Russell Mitesh Cerejo, MD
De Cocker LJL, Kloppenborg RP, van der Graaf Y, Luijten PR, Hendrikse J, Geerlings MI. Cerebellar Cortical Infarct Cavities: Correlation With Risk Factors and MRI Markers of Cerebrovascular Disease. Stroke. 2015
This Dutch Study by by Laurens JL et al. set out to answer a very crucial question in this age of advanced imaging. They looked at the prevalence of cerebellar cortical infarcts in a population with vascular risk factors. This was a subset study of the Second Manifestations of ARTerial disease-Memory depression and aging (SMART-Medea) study. In the span of 5 years they identified 636 patient that met their imaging and clinical criteria. One of more cerebellar cortical cavities were seen in 61 (~10%) of patients while cerebellar infarcts and cortical cavities were seen in 11%. The presence of cavities was significantly associated with age, intimal media thickening, hyperhomocysteinemia, cerebral infarct and brain atrophy. Interestingly no significant association was found between white matter hyperintensities or white matter lacunes of presumed vascular origin.

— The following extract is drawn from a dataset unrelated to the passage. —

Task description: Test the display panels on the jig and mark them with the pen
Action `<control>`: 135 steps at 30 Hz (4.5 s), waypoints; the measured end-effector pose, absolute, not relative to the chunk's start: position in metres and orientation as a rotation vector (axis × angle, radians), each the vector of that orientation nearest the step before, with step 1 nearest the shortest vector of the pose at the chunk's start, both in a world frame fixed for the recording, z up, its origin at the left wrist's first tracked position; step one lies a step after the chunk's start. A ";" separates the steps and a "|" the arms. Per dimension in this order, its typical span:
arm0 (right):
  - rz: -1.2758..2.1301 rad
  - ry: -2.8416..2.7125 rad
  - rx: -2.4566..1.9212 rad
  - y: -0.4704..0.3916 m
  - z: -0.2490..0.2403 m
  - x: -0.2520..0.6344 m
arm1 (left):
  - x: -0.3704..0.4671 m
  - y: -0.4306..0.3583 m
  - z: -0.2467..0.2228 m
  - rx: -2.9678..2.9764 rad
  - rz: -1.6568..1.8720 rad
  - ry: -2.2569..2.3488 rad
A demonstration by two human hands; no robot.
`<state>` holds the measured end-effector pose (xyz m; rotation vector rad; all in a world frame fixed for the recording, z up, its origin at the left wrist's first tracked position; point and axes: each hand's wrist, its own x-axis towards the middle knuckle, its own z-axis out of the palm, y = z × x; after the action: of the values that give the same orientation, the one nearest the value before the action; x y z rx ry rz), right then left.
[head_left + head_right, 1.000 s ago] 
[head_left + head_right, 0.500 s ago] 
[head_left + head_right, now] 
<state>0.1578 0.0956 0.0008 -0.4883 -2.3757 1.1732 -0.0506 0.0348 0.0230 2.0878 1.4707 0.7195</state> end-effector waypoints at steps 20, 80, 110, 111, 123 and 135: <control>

They also evaluated physical and mental functioning and found that cerebellar cavities were associated with a decrease in physical but not mental functioning. The authors suggest that cerebellar cortical cavities may be due to a large vessel disease since they were associated with surrogate markers of atherosclerosis (high IMT and hyperhomocysteinemia). Their study also suggested that most cerebellar infarcts could be small and escape clinical attention during acute stage of infarction.